Dans votre roman, plusieurs personnages finissent par sortir de la secte. On a envie de vous demander ce qu’on peut faire pour aider des gens qui ont plongé dans des dérives sectaires sur les réseaux ?

Q. B.-F.  : Il y a une idée tenace sur le profil des victimes de dérives sectaires  : les adeptes seraient forcément des « simples d’esprits » et des « gens vulnérables ». Si c’était le cas, pourquoi le phénomène serait-il si persistant, y compris aujourd’hui à l’ère des technologies ? Ce que j’ai vu en me plongeant dans l’histoire d’Heaven’s Gate, c’est qu’il s’agit avant tout de personnes idéalistes et résilientes qui rêvent de se dévouer à une cause. Ils s’enferment dans des fictions qui paraissent invraisemblables ou complotistes parce qu’ils sont persuadés que ce combat ou cette nouvelle manière de vivre est la chose la plus positive qu’ils auront fait dans leur vie. Mais alors comment fait-on pour sortir ces gens-là d’une fiction comme celle-ci, alors même qu’ils s’engagent dans une lutte qu’ils voient comme nécessaires et salutaires ?

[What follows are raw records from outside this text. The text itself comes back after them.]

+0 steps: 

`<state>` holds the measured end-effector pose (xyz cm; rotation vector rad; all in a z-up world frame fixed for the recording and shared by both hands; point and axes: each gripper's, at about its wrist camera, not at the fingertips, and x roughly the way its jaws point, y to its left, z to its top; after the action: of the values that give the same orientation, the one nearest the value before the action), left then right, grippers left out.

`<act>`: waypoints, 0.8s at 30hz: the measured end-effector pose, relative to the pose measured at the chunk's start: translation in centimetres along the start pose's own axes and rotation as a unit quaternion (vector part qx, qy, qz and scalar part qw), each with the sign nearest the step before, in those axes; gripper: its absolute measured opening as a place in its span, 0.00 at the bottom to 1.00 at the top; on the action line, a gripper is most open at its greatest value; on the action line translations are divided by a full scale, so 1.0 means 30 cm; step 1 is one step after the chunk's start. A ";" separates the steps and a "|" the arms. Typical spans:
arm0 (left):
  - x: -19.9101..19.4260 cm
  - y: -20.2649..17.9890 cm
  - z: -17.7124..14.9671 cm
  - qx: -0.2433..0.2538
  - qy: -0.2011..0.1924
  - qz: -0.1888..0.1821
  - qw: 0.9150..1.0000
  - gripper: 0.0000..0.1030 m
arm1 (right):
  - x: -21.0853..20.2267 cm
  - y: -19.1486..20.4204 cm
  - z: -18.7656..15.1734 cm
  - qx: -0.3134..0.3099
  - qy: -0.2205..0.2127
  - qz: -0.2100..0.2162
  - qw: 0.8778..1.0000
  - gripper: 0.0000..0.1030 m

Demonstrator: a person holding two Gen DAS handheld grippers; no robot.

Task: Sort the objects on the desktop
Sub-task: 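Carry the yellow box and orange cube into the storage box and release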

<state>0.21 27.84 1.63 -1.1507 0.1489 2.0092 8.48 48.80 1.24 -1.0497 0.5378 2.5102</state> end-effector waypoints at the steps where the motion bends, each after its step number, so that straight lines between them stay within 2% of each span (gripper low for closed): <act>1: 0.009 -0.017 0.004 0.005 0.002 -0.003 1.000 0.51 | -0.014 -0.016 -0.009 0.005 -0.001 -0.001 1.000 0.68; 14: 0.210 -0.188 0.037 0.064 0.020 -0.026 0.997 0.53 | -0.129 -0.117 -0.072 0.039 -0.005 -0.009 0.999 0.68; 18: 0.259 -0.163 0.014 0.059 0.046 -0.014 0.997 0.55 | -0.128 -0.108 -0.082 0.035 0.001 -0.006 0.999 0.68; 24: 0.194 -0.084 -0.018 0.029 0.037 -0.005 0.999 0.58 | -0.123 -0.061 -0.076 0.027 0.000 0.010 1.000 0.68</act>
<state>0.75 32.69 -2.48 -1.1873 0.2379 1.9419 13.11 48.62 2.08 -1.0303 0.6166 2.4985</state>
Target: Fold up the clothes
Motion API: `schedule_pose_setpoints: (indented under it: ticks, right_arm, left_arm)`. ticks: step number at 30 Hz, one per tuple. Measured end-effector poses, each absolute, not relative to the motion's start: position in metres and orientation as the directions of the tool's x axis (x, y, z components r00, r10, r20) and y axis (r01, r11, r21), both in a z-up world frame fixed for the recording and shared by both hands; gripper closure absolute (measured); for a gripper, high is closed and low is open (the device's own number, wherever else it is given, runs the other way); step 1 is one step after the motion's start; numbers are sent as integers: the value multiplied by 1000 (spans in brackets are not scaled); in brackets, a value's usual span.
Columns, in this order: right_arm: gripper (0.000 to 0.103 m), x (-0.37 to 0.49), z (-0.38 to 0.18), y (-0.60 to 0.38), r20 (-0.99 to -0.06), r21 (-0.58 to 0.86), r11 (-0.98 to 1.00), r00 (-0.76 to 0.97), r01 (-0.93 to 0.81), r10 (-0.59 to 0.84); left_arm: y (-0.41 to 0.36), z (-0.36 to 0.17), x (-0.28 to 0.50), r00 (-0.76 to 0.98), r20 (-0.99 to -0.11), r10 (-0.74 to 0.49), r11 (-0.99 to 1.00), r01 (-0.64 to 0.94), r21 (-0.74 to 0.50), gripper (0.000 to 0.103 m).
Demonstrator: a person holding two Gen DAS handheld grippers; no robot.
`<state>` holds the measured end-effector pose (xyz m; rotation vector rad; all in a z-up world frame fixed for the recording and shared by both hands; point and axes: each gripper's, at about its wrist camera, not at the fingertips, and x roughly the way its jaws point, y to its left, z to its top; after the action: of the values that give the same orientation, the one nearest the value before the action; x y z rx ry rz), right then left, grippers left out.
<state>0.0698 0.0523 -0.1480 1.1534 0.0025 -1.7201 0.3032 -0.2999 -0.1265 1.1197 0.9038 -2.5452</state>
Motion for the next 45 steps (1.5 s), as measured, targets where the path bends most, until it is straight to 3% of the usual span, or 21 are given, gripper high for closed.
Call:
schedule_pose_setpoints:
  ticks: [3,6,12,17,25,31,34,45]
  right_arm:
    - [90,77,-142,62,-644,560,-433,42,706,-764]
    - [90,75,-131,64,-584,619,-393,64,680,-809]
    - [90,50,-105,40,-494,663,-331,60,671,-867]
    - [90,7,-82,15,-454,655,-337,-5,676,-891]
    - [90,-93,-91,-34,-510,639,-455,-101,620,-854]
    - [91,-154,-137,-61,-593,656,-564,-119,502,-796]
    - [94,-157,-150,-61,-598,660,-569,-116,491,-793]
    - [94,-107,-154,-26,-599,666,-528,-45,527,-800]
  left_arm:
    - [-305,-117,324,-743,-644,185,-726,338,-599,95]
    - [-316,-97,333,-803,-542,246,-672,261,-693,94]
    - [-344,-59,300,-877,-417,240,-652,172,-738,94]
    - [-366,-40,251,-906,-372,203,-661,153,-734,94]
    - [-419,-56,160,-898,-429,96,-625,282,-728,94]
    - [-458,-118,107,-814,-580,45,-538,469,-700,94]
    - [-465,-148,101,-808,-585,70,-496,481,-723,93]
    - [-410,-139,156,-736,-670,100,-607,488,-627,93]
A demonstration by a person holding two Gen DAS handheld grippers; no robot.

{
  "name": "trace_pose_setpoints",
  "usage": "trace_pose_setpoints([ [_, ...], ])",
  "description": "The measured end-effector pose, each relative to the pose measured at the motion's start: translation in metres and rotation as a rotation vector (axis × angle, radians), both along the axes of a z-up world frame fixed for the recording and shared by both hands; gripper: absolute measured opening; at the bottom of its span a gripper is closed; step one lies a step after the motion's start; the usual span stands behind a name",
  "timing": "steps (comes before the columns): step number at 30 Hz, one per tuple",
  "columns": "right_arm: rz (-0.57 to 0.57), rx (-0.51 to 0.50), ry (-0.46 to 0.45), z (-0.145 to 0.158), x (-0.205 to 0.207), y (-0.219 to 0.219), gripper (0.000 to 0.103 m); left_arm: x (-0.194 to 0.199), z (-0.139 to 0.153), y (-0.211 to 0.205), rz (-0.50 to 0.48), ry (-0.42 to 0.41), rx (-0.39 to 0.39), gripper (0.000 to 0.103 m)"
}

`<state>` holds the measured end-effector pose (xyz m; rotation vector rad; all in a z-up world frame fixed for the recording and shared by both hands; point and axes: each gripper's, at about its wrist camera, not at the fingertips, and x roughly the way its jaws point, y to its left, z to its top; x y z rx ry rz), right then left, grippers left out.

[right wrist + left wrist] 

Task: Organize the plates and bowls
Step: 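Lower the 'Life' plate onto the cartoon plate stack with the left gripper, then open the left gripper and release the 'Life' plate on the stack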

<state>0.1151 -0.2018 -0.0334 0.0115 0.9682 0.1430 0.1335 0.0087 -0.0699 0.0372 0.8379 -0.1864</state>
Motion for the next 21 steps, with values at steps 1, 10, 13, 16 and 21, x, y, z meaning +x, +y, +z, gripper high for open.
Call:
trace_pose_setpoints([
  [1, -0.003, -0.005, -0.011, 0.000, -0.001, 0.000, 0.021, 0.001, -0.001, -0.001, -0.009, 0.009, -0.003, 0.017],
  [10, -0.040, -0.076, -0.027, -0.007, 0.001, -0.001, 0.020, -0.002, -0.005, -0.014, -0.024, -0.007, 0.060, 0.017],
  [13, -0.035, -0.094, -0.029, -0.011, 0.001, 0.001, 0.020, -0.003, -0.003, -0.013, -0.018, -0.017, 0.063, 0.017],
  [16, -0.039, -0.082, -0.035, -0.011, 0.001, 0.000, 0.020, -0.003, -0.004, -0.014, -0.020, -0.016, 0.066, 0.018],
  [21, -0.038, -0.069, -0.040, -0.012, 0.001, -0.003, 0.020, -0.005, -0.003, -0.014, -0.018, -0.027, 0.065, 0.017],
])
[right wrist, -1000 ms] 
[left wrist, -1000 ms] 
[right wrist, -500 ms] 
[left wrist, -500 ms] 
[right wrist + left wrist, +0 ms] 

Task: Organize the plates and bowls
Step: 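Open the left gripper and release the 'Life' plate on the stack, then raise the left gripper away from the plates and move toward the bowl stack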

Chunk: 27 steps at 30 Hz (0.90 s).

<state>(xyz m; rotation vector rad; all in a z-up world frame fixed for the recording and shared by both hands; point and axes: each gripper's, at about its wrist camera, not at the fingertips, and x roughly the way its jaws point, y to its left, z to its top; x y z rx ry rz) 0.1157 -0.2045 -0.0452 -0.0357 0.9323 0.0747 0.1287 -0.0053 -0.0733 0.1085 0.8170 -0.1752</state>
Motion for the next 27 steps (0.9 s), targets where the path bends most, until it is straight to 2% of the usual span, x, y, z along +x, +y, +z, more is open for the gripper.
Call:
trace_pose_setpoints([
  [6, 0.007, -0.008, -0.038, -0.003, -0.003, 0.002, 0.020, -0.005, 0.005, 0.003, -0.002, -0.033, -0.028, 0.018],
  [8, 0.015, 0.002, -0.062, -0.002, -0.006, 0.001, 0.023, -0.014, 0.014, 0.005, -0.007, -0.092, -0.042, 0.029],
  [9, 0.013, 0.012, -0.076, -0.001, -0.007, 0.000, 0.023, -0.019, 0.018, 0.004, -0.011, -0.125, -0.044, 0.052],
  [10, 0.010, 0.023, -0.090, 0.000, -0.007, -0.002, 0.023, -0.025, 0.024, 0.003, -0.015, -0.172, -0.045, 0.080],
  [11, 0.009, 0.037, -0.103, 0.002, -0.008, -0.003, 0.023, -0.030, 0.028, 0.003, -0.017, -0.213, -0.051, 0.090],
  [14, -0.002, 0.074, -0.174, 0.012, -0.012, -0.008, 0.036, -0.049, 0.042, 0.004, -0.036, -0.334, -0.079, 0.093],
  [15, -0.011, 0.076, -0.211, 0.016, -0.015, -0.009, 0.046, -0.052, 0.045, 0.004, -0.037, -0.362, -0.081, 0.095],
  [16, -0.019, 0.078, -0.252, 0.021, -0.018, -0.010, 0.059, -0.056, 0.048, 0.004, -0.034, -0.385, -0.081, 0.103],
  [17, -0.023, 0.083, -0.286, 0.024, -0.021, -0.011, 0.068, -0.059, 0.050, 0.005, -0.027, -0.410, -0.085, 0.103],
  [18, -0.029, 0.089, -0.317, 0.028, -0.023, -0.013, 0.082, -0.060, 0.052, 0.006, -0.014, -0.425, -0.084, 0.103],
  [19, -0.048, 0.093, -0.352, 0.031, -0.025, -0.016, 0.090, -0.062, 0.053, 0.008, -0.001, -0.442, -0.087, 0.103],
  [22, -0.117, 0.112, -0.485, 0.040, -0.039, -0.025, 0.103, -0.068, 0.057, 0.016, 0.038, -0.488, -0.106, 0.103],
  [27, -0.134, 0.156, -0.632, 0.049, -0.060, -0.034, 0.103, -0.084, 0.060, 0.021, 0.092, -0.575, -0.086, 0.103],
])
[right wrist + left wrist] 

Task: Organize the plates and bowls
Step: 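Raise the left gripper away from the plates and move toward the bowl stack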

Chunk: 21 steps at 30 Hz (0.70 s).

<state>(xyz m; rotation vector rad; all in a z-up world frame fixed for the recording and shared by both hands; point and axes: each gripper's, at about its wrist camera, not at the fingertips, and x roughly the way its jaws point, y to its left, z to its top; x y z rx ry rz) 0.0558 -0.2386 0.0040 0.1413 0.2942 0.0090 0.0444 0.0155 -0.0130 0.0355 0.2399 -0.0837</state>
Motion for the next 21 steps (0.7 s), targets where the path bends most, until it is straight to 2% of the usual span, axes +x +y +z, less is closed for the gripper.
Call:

Dans les décennies d’existence d’Heaven’s Gate, il y a une personne qui s’appelle Frank qui est sortie grâce à une main tendue. Concrètement, la secte le faisait travailler pour financer le groupe, et sa patronne est venue le voir  : elle lui a confié un projet en lui disant qu’elle croyait en lui et qu’elle le trouvait très créatif. Cette confiance a fissuré le récit mis en place par la secte qui lui avait bien fait comprendre qu’en dehors du groupe, la société le rejetait et le détestait. La plupart des rescapés de Heaven’s Gates sont des gens qui ont trouvé ces mains tendues pour revenir dans la réalité. En fin de compte, ce que cela nous montre, c’est qu’une société ne tient pas uniquement parce que nous avons tous la même conception du monde, mais aussi parce que nous voulons vivre ensemble. Face à la fragmentation du croire, accélérée par des milliers de bulles filtrantes sur les réseaux, il faut répondre par une utopie comme celle-là, je pense que nous en avons besoin.